Nov 7, 2015; Tuscaloosa, AL, USA; LSU Tigers running back Leonard Fournette (7) walks off the field after the game against the Alabama Crimson Tide at Bryant-Denny Stadium. Alabama won 30-16. Mandatory Credit: John David Mercer-USA TODAY Sports
John David Mercer-USA TODAY Sports

Let's make one thing abundantly clear: It doesn't matter who you are, how talented your team is, who your coach is, what conference you play in or what your strength of schedule is. The most difficult thing to do in college football is go undefeated, and no italicized font in the world can stress that point enough.

So much has to go right for a team to go unbeaten. At the core, a team made up of 18- to 22-year-old players has to be perfect (or nearly perfect) every week. And so we ask: Can anyone in college football make it through the regular season unscathed?

The list of teams with the capability and the remaining schedule to remain unbeaten starts, and perhaps ends, with Clemson. If J.T. Barrett returns as Ohio State's starting quarterback, the Buckeyes could join that short list.

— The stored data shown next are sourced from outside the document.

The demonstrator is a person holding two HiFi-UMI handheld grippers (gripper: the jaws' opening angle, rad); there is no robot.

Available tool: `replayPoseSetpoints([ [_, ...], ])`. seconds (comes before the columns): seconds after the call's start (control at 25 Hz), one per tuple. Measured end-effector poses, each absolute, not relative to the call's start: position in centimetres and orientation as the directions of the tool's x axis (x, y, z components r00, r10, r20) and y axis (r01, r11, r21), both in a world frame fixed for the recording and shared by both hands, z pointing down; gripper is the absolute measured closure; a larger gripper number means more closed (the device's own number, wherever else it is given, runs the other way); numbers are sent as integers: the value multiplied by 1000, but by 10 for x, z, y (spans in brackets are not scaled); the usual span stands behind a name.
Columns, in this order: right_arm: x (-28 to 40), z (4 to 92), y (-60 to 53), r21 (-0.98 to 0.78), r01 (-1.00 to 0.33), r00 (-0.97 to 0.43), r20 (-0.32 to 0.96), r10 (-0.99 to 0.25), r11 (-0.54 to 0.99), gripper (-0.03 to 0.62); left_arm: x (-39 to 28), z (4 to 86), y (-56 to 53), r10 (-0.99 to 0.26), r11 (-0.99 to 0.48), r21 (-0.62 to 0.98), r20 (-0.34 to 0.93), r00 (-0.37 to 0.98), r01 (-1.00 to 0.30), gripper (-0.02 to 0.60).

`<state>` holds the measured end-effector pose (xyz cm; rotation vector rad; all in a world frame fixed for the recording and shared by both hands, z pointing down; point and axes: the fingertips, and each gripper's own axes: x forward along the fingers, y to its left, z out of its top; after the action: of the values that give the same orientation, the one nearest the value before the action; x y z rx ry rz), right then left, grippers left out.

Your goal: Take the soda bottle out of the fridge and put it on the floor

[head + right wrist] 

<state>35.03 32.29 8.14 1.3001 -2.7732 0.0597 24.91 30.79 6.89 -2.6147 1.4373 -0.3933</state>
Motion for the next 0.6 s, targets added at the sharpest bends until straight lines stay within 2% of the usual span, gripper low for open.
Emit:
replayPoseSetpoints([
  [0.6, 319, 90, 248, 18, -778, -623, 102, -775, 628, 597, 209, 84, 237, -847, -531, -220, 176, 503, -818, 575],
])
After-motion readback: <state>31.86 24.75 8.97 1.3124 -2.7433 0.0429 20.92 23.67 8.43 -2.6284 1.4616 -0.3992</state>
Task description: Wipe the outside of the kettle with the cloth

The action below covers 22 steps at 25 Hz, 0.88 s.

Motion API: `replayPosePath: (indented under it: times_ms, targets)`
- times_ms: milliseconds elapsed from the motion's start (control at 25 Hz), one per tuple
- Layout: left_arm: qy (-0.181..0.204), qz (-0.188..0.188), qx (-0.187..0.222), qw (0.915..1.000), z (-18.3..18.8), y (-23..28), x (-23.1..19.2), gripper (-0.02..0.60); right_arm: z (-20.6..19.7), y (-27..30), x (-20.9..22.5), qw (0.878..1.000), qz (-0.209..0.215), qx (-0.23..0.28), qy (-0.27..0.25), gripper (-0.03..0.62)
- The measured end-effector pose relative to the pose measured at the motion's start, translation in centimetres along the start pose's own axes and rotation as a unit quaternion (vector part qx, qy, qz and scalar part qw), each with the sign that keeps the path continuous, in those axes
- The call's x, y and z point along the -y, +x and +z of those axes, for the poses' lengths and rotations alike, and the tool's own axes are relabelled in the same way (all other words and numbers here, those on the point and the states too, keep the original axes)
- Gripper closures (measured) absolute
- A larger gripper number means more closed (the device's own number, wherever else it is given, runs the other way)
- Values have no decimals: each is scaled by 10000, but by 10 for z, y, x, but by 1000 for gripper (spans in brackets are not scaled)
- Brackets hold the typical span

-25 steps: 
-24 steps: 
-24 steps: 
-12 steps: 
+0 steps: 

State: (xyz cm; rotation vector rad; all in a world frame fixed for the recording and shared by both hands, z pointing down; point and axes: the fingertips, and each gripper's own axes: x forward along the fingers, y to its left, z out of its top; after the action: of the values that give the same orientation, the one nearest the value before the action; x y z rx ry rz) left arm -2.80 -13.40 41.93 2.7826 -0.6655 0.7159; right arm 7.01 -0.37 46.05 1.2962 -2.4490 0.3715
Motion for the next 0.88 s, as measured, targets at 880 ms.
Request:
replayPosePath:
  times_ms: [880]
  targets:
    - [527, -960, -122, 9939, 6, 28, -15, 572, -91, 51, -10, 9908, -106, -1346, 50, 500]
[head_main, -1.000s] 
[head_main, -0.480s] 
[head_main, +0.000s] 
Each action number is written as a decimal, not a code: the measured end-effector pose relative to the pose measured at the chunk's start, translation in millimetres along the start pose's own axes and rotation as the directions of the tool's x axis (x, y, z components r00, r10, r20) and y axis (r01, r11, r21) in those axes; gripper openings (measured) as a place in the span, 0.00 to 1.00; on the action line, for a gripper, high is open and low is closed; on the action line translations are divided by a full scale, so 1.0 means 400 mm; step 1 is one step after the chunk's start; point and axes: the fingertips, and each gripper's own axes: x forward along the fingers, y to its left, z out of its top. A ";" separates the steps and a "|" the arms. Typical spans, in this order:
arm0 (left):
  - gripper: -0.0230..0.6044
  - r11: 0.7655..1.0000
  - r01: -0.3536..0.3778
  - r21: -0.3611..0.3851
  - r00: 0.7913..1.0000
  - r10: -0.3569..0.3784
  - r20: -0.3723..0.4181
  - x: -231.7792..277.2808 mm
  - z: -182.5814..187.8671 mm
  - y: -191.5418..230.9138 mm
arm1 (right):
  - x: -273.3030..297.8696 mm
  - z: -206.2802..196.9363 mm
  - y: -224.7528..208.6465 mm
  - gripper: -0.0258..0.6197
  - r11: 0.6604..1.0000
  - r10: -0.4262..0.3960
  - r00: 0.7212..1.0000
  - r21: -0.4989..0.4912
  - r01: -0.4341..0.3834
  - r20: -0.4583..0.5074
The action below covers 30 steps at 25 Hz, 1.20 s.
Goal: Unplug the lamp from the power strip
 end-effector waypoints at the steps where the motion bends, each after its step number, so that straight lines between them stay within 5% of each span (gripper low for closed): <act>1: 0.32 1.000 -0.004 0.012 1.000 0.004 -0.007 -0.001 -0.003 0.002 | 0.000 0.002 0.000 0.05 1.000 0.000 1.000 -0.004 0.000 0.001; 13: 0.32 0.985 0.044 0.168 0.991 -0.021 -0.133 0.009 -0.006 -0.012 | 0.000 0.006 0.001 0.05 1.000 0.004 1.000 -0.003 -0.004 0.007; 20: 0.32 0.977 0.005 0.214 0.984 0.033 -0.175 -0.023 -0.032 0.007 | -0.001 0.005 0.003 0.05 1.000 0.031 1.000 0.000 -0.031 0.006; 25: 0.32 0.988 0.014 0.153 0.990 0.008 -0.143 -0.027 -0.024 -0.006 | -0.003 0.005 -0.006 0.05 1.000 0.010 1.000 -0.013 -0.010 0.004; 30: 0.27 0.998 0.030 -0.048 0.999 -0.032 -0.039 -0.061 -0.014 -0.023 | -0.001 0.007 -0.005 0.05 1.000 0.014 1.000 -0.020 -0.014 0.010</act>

As for the Tigers, they are the No. 1 team in the land, with legitimate reason. In a season with no elite teams, Clemson is arguably the most complete. That's the most anyone can realistically expect out of a college football team this year.

Week 10 of the 2015 college football season was a sobering reminder of that fact. LSU, Memphis, Michigan State and TCU all lost Saturday, and all had College Football Playoff aspirations. That list of fallen unbeatens doesn't even include previously undefeated Toledo, which lost to Northern Illinois 32-27 on Tuesday—the same night the playoff selection committee released its first Top 25.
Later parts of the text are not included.